The invention relates to the field of quantum random numbers, in particular to a quantum random number generation system based on polarization laser phase fluctuation.

Background

Random numbers are basic resources for science and engineering, and have important applications in simulation and cryptography. The generation of classical random numbers is often based on deterministic algorithms or predictable complex physical phenomena, which are easy to use, but at the same time, security threats exist in the generation process of random numbers. The random numbers generated in these ways are called pseudo-random numbers, which cannot meet the security requirements in highly confidential applications. In contrast, a quantum random number generator can be referred to as a true random number generator, and the random number output by the quantum random number generator is measured from a variable having an intrinsic random characteristic in a quantum physical system.

At present, quantum random number generation is one of the most mature techniques in quantum technology, and various generation methods can be selected, for example, earlier practical quantum random number generators mostly adopt a single-photon scheme. In recent years, a laser phase fluctuation scheme and a vacuum scheme become research hotspots of quantum random numbers, and the two schemes have the common characteristic that a high-speed photoelectric detector is adopted to replace a traditional single-photon detector, so that the generation rate of the random numbers is not limited by the saturation counting rate of the single-photon detector any more, and the random number reaches Gbps magnitude.

The prior art "quantum random number generation device, method and generator for suppressing noise" (CN 202010198459.2) "uses a narrow linewidth laser as an entropy source, performs self-interference through an unequal arm mach-zehnder interferometer, and eliminates the light intensity bias term in the measured value by using a method of homodyne detection or difference after analog-to-digital conversion, thereby having the effect of suppressing laser intensity noise, but the technique has some problems, for example:

1. the laser self-interference method adopted by the technology can cause the phase correlation of front and rear pulses to influence the self-coherence coefficient of original data, and when the generation rate of the original data is high (about 50 Mbps), the self-coherence coefficients of two adjacent items of the original data are obviously improved, so that the quality and the generation rate of random numbers are limited;

2. in order to reduce the correlation between adjacent pulses, the optical path difference between two arms of the interferometer needs to be larger than the coherence length of light, which makes the device complicated and is not beneficial to realizing integration;

3. the technology uses an SFP laser or an SLED light source as an entropy source, the SFP laser is a common device in optical communication, high-frequency light pulses can be emitted at low cost, but the center frequency of light is unstable, the line width is wide, and a good interference effect cannot be achieved; SLED spectrum is wider, self-interference effect is also poor, SFP laser or SLED light source is not ideal entropy source in laser phase fluctuation scheme.

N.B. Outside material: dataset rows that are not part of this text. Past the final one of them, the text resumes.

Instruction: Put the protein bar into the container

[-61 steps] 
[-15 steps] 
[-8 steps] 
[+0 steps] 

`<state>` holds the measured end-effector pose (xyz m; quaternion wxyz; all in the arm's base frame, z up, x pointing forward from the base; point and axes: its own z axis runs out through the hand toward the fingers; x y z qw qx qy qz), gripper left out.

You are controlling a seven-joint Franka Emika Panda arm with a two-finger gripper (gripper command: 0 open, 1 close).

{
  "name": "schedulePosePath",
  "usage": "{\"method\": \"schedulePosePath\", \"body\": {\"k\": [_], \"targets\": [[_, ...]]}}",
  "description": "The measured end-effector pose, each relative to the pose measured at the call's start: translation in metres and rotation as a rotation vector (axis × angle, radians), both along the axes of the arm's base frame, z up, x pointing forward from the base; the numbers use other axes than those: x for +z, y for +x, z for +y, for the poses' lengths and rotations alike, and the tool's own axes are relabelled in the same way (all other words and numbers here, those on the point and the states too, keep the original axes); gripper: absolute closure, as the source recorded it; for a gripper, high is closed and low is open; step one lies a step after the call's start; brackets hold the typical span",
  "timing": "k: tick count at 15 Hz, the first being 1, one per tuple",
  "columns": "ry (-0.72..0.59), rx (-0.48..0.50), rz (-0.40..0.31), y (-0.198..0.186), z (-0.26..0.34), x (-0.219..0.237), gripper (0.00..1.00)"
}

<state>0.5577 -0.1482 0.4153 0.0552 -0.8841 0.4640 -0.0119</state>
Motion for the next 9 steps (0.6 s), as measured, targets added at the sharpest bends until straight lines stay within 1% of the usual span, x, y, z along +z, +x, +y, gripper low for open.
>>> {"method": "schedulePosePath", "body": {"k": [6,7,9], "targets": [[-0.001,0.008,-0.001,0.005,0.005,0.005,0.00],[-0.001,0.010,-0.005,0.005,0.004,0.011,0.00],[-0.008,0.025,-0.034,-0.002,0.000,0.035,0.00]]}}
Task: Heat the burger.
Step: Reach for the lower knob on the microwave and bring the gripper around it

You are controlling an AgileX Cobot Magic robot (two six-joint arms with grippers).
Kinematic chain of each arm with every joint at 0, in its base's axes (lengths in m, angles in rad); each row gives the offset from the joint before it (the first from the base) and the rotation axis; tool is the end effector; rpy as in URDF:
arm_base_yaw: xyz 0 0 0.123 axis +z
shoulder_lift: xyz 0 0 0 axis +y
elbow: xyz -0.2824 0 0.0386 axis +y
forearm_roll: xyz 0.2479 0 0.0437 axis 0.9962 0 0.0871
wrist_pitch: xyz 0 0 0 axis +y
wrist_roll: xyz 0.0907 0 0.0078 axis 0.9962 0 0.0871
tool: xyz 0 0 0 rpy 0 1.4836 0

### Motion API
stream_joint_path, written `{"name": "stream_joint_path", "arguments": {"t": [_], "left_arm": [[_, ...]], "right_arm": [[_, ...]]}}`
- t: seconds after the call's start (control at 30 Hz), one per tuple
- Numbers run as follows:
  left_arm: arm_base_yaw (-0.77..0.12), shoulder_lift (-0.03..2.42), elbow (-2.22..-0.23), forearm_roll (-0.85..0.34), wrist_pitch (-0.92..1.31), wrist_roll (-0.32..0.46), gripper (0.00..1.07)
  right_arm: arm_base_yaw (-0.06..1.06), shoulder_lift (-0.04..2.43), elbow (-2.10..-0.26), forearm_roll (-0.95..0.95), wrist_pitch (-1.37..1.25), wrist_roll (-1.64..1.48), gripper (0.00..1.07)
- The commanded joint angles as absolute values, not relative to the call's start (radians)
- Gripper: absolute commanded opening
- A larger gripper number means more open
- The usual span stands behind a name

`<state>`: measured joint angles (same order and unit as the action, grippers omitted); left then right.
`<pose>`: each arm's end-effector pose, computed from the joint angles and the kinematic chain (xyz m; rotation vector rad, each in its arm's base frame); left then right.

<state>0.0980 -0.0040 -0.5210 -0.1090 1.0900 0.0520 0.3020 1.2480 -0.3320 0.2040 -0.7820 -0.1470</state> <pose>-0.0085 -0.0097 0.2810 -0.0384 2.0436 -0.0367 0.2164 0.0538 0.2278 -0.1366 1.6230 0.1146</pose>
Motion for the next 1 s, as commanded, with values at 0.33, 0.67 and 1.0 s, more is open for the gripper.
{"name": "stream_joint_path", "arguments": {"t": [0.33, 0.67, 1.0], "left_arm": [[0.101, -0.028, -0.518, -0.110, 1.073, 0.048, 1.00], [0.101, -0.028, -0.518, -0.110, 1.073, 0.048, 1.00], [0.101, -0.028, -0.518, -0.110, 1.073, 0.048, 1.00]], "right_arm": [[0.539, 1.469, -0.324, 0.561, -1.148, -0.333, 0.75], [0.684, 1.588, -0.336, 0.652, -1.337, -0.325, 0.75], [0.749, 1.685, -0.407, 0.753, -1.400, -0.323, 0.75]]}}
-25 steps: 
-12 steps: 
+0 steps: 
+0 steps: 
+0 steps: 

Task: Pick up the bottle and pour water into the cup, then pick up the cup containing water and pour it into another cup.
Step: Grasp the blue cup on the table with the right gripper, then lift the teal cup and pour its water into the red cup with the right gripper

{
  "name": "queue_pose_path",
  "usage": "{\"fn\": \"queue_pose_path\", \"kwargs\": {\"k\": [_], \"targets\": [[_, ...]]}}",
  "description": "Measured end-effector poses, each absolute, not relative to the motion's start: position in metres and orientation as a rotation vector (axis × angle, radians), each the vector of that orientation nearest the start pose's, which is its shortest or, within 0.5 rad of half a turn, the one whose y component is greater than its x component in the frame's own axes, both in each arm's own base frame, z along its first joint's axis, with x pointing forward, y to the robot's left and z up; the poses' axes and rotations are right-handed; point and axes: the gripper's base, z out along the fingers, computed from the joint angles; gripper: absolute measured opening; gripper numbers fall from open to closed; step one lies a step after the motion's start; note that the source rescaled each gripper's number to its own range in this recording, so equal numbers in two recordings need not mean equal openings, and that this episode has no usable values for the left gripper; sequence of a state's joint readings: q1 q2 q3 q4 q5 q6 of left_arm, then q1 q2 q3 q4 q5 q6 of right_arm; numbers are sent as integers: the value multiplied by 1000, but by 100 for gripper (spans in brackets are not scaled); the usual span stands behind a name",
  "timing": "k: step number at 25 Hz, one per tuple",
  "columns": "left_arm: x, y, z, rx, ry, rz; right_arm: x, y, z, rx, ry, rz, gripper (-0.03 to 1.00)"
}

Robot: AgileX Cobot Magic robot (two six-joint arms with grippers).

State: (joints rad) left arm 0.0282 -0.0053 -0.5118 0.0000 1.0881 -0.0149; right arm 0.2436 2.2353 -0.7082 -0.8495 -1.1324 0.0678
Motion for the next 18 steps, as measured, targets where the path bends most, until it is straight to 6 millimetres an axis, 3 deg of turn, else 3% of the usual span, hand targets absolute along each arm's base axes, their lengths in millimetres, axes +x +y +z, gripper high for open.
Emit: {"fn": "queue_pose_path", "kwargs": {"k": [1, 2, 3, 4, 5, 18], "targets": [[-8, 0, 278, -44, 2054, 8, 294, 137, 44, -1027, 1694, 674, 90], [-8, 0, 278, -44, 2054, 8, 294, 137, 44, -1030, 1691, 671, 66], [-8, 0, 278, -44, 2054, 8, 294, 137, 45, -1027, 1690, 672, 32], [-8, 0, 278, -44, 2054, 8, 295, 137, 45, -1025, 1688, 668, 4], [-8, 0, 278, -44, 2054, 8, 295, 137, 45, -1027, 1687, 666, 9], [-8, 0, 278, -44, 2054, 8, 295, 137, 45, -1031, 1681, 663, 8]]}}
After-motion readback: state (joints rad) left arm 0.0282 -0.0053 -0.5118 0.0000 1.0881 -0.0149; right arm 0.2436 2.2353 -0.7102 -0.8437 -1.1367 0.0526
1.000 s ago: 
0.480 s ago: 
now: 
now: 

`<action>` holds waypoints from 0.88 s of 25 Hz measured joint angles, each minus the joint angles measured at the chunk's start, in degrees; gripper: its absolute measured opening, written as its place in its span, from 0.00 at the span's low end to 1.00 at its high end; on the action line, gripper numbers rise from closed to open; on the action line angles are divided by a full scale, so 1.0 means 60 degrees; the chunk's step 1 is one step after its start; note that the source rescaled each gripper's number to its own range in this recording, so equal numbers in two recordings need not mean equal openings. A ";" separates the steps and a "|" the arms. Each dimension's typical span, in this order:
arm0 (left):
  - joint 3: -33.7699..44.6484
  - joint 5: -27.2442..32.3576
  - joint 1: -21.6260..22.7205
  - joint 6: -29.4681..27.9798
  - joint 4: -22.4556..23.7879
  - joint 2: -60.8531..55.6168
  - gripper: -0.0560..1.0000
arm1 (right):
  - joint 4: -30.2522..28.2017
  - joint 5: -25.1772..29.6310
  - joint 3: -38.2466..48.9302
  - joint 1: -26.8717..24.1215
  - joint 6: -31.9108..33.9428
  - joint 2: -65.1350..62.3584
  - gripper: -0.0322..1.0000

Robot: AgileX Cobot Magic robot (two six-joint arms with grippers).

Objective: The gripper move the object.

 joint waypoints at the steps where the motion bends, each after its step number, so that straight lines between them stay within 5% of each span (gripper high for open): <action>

In the prior art, a quantum random number generation method and a system based on difference after detection (CN 202210671742.1) adopts two lasers with similar frequencies for interference, and combines a proper data post-processing method, so that the problem of relevance between two adjacent measurements can be solved. The technology also separates quantum noise from classical noise in the data post-processing process, so that the minimum entropy is improved, but at the same time, the technology has problems, such as: the technology does not consider the influence of polarization fluctuation on the interference result, and the optimal interference effect can be achieved only when the polarization directions of the two beams of light are completely the same. In a high-precision photoelectric system, a single-mode optical fiber needs to be subjected to polarization calibration every tens of minutes, and particularly in an integrated quantum random number generator, the bending and jitter of the optical fiber have a non-negligible influence on polarization.

Disclosure of Invention

The purpose of the invention is as follows: the invention aims to provide a quantum random number generation system based on polarization laser phase fluctuation, which solves a series of problems caused by the current laser self-interference method, the problem of improper selection of an ideal entropy source in a laser phase fluctuation scheme and the problem of influence caused by polarization fluctuation in the interference process. The invention carries out interference measurement by two independent lasers, and replaces the laser self-interference technology in the prior art; the distributed feedback laser is selected, so that a good interference effect can be realized; the invention realizes interference measurement by using a rotary coupling mode in a polarization-maintaining light path, and can eliminate the influence of polarization fluctuation on interference effect.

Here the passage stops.